* _Task requirements_: Each line below must be transcribed with no word changed.

* _Provided material_:

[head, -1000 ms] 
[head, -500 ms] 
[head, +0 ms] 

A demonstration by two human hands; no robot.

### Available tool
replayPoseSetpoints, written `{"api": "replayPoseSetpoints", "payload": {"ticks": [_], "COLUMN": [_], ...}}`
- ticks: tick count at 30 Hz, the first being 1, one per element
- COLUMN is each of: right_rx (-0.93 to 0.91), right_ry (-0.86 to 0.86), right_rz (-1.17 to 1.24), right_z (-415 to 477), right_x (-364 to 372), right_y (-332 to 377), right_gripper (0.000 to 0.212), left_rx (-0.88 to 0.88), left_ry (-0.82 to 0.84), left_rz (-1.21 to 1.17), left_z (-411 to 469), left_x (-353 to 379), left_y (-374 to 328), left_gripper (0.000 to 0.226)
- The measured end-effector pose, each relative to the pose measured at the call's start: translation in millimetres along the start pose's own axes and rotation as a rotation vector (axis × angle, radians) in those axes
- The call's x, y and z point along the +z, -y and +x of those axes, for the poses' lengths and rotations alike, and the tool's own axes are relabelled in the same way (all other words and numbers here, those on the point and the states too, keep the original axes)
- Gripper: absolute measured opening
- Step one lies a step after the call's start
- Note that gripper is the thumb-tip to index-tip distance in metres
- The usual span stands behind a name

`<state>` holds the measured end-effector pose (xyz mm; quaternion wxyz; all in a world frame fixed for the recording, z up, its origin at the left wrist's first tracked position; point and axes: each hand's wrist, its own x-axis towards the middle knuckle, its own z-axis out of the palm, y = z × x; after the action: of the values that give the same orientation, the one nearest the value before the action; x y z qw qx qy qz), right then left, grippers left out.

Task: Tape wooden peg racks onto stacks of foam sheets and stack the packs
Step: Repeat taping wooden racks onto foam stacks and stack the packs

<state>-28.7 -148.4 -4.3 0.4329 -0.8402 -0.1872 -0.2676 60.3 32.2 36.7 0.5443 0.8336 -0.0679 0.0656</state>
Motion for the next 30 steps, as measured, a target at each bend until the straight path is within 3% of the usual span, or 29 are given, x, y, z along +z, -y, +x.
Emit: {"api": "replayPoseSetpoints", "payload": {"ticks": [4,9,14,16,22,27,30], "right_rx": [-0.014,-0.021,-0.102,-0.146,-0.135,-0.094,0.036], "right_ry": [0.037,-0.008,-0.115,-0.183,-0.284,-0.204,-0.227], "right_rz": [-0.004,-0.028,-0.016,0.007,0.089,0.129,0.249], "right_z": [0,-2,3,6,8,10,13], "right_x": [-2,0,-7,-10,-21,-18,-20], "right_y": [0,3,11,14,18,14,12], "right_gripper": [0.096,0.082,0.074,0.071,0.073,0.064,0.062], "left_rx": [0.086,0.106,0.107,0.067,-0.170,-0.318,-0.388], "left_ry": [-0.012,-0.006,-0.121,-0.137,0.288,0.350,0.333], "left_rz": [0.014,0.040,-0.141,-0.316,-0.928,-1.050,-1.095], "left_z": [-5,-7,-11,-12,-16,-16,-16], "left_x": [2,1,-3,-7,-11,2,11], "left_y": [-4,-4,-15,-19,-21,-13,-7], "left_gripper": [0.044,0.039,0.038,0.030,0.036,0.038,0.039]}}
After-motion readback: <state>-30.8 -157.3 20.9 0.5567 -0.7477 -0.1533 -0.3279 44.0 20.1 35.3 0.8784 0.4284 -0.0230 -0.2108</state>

* _Solution to this task_:
[head, -1000 ms] 
[head, -500 ms] 
[head, +0 ms] 

A demonstration by two human hands; no robot.

### Available tool
replayPoseSetpoints, written `{"api": "replayPoseSetpoints", "payload": {"ticks": [_], "COLUMN": [_], ...}}`
- ticks: tick count at 30 Hz, the first being 1, one per element
- COLUMN is each of: right_rx (-0.93 to 0.91), right_ry (-0.86 to 0.86), right_rz (-1.17 to 1.24), right_z (-415 to 477), right_x (-364 to 372), right_y (-332 to 377), right_gripper (0.000 to 0.212), left_rx (-0.88 to 0.88), left_ry (-0.82 to 0.84), left_rz (-1.21 to 1.17), left_z (-411 to 469), left_x (-353 to 379), left_y (-374 to 328), left_gripper (0.000 to 0.226)
- The measured end-effector pose, each relative to the pose measured at the call's start: translation in millimetres along the start pose's own axes and rotation as a rotation vector (axis × angle, radians) in those axes
- The call's x, y and z point along the +z, -y and +x of those axes, for the poses' lengths and rotations alike, and the tool's own axes are relabelled in the same way (all other words and numbers here, those on the point and the states too, keep the original axes)
- Gripper: absolute measured opening
- Step one lies a step after the call's start
- Note that gripper is the thumb-tip to index-tip distance in metres
- The usual span stands behind a name

`<state>` holds the measured end-effector pose (xyz mm; quaternion wxyz; all in a world frame fixed for the recording, z up, its origin at the left wrist's first tracked position; point and axes: each hand's wrist, its own x-axis towards the middle knuckle, its own z-axis out of the palm, y = z × x; after the action: of the values that give the same orientation, the one nearest the value before the action; x y z qw qx qy qz), right then left, grippers left out.

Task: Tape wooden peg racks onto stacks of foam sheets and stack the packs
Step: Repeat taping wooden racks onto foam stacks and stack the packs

<state>-28.7 -148.4 -4.3 0.4329 -0.8402 -0.1872 -0.2676 60.3 32.2 36.7 0.5443 0.8336 -0.0679 0.0656</state>
Motion for the next 30 steps, as measured, a target at each bend until the straight path is within 3% of the usual span, or 29 are given, x, y, z along +z, -y, +x.
Emit: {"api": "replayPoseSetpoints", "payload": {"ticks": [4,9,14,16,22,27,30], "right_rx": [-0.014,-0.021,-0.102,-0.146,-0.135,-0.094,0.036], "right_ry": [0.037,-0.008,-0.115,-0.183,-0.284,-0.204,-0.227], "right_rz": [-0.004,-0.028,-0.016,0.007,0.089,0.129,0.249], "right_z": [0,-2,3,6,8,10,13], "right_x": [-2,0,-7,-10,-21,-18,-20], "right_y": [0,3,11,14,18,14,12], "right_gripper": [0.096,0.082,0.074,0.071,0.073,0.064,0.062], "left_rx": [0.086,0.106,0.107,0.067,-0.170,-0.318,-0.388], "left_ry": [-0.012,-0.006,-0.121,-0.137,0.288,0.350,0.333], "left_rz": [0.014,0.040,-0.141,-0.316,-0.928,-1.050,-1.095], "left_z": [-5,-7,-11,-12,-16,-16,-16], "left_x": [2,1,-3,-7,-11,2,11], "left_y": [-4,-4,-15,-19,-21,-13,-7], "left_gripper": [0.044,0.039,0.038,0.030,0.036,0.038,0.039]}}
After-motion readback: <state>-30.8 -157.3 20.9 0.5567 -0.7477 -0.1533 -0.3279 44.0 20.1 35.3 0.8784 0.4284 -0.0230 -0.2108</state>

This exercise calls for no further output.